* [Task objective] Scan the listing beneath this sentence. Report each line with the word "poses".

* [Data extracts]
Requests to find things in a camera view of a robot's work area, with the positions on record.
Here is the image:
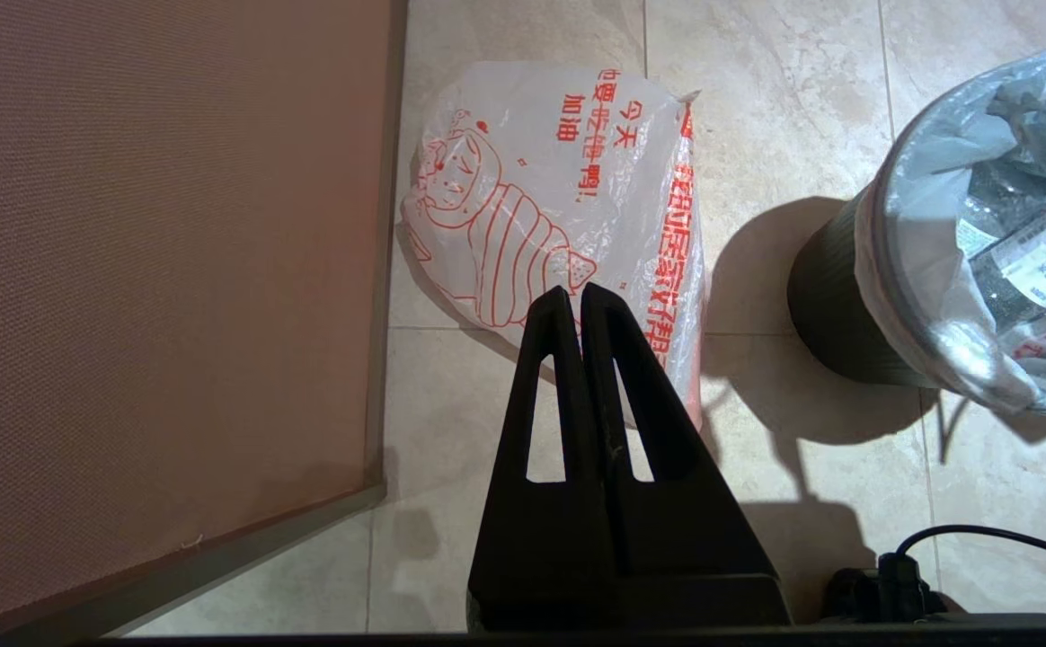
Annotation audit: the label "grey round trash bin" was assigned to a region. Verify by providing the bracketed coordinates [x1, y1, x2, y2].
[788, 207, 946, 387]

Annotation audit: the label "white red-printed plastic bag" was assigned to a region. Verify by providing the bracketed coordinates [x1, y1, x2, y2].
[400, 61, 708, 428]
[855, 43, 1046, 419]

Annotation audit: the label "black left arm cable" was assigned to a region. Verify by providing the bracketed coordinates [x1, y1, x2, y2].
[824, 526, 1046, 623]

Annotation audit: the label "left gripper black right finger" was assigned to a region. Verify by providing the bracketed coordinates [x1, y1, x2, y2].
[580, 281, 777, 578]

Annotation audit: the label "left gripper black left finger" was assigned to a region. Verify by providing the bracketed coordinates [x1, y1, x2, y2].
[469, 286, 618, 578]

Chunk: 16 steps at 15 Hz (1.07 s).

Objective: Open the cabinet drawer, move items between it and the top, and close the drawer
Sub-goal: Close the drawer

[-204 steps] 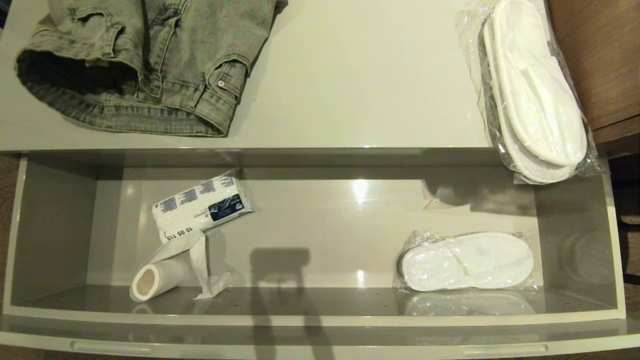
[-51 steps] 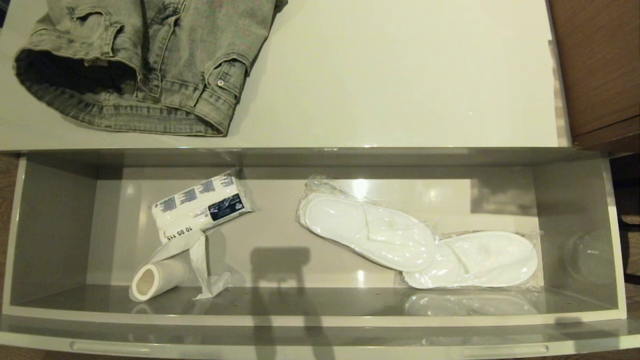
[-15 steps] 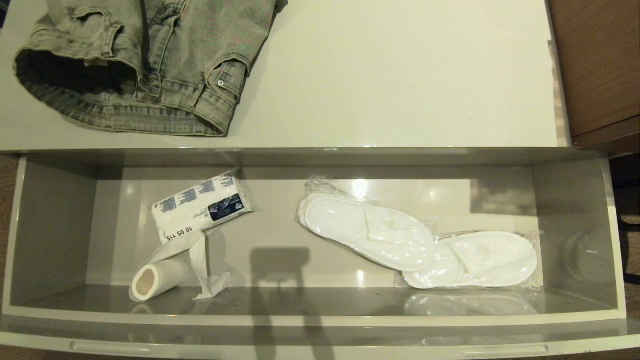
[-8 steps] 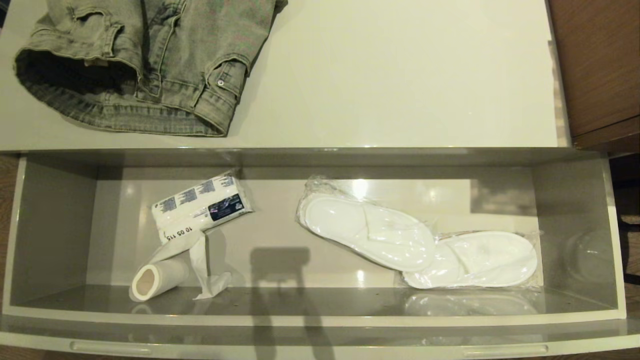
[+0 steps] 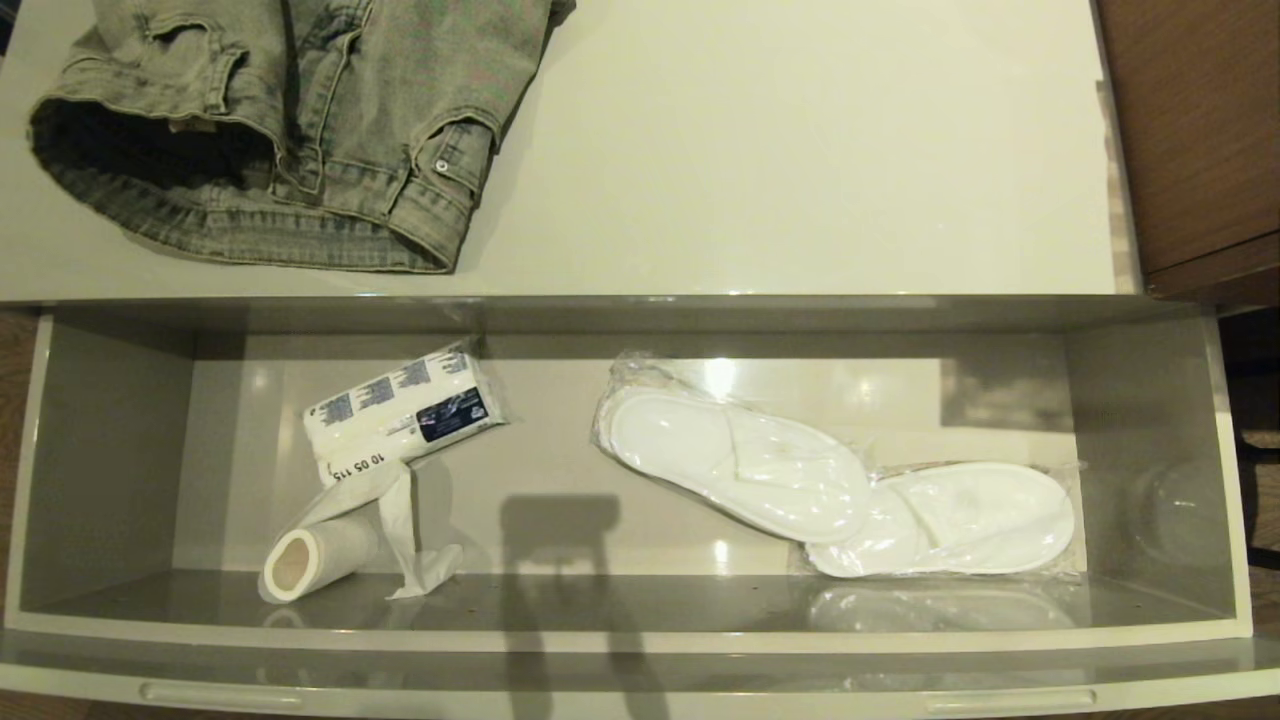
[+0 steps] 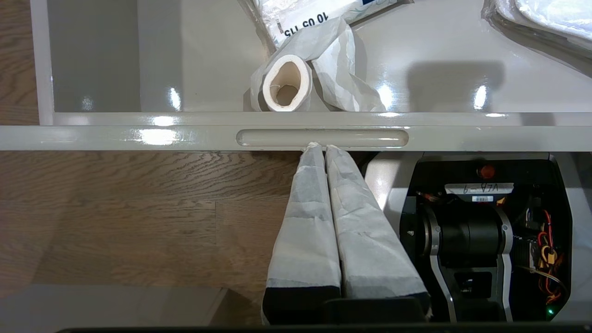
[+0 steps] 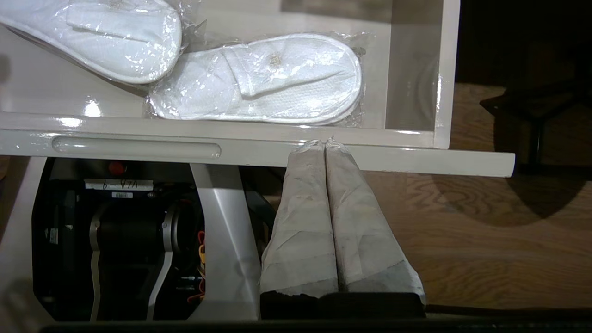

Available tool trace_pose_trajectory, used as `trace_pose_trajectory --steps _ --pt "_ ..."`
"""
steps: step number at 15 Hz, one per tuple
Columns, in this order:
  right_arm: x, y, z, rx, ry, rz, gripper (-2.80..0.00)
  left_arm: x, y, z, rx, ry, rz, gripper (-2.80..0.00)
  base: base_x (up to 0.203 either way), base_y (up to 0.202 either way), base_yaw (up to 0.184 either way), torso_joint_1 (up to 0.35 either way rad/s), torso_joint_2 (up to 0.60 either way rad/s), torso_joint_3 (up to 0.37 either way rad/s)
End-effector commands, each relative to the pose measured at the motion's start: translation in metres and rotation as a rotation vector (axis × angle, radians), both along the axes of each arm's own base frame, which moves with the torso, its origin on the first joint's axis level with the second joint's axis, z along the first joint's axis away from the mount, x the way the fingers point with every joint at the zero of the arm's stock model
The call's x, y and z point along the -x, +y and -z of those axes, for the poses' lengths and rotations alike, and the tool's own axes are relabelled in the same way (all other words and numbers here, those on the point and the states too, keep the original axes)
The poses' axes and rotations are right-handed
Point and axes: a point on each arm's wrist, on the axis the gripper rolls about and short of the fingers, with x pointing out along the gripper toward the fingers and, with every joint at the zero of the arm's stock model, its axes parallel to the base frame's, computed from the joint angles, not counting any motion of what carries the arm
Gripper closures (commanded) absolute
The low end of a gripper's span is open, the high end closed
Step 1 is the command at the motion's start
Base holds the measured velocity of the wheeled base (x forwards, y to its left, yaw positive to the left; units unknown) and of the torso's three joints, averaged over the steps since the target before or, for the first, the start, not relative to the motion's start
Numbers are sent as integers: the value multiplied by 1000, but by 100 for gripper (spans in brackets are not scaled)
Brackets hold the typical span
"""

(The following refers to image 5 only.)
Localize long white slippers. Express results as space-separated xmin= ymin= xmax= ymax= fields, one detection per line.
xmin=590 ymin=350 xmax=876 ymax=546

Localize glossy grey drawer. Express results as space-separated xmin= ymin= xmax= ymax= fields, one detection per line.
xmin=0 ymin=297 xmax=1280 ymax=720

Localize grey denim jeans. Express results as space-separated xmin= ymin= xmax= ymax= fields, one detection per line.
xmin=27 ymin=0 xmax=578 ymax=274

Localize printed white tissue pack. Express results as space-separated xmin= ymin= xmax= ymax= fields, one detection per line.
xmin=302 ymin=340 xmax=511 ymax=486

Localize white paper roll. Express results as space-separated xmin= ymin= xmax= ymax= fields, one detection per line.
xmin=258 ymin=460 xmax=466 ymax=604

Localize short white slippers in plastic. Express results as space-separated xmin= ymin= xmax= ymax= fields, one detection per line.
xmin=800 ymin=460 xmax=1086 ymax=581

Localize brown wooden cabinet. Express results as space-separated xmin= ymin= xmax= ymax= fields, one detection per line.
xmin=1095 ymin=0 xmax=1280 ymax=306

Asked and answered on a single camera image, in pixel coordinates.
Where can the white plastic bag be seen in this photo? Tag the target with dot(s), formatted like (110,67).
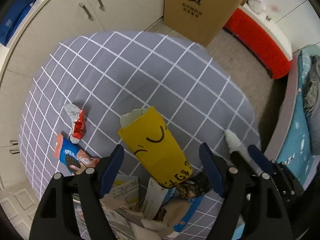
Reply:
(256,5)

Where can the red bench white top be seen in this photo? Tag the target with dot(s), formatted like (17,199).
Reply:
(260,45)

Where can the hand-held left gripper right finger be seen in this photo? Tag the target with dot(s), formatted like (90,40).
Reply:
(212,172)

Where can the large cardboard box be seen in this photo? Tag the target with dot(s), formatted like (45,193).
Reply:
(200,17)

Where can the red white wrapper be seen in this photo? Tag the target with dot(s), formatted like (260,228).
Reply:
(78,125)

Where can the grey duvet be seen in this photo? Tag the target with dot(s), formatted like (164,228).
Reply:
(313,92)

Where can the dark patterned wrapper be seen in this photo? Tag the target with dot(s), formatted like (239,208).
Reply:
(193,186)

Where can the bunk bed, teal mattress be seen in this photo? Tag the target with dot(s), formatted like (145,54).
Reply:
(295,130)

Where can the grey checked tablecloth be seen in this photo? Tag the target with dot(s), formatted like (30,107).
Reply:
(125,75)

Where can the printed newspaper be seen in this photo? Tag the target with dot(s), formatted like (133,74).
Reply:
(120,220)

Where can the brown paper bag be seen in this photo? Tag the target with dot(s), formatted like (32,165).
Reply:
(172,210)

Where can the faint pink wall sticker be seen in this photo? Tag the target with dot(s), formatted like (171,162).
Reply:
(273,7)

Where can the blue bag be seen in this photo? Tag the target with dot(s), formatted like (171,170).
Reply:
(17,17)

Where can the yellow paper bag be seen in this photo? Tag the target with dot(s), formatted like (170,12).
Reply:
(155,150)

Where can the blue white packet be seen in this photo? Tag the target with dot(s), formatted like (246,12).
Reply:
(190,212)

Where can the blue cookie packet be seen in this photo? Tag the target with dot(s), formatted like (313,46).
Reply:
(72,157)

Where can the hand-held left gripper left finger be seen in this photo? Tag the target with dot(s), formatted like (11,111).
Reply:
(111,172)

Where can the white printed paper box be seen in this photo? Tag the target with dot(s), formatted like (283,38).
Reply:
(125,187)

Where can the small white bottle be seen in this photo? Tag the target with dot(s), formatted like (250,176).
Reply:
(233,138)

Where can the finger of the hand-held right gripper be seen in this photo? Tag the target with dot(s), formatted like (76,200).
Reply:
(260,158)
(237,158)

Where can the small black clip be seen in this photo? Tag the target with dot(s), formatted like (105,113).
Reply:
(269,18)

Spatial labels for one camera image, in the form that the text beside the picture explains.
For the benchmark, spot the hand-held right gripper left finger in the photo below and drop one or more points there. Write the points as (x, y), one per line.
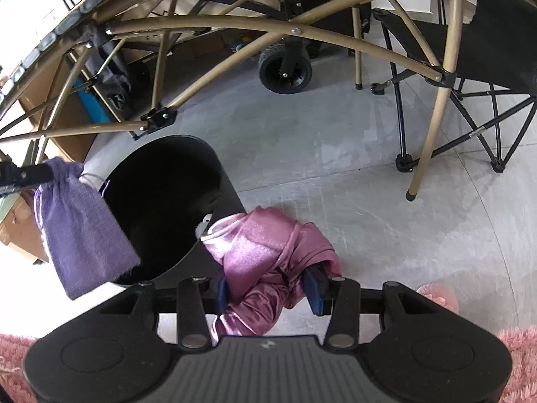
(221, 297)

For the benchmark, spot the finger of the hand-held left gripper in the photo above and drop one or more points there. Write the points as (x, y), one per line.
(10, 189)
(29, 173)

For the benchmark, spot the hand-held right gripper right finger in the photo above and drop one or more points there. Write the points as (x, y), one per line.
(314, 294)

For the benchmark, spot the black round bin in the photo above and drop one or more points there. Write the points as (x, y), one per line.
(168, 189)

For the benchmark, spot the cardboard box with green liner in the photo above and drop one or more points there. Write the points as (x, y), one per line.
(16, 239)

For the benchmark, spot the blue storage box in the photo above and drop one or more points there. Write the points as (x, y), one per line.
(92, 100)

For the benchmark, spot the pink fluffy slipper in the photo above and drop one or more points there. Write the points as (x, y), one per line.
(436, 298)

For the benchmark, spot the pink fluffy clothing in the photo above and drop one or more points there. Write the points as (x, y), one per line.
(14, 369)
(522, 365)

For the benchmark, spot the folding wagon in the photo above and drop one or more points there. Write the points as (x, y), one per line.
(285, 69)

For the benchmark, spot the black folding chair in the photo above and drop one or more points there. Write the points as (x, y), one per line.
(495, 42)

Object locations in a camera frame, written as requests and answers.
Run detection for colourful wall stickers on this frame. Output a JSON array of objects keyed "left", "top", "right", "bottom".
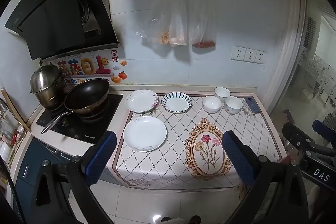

* [Solution for this task]
The call's x, y and z point along the -x, +y and -z of those axes, for the poses' lengths and rotations alike, and the tool's own axes are relabelled in the same way (all other words and numbers here, those on the point and the states too, keep the original axes)
The poses' axes and rotations are right-handed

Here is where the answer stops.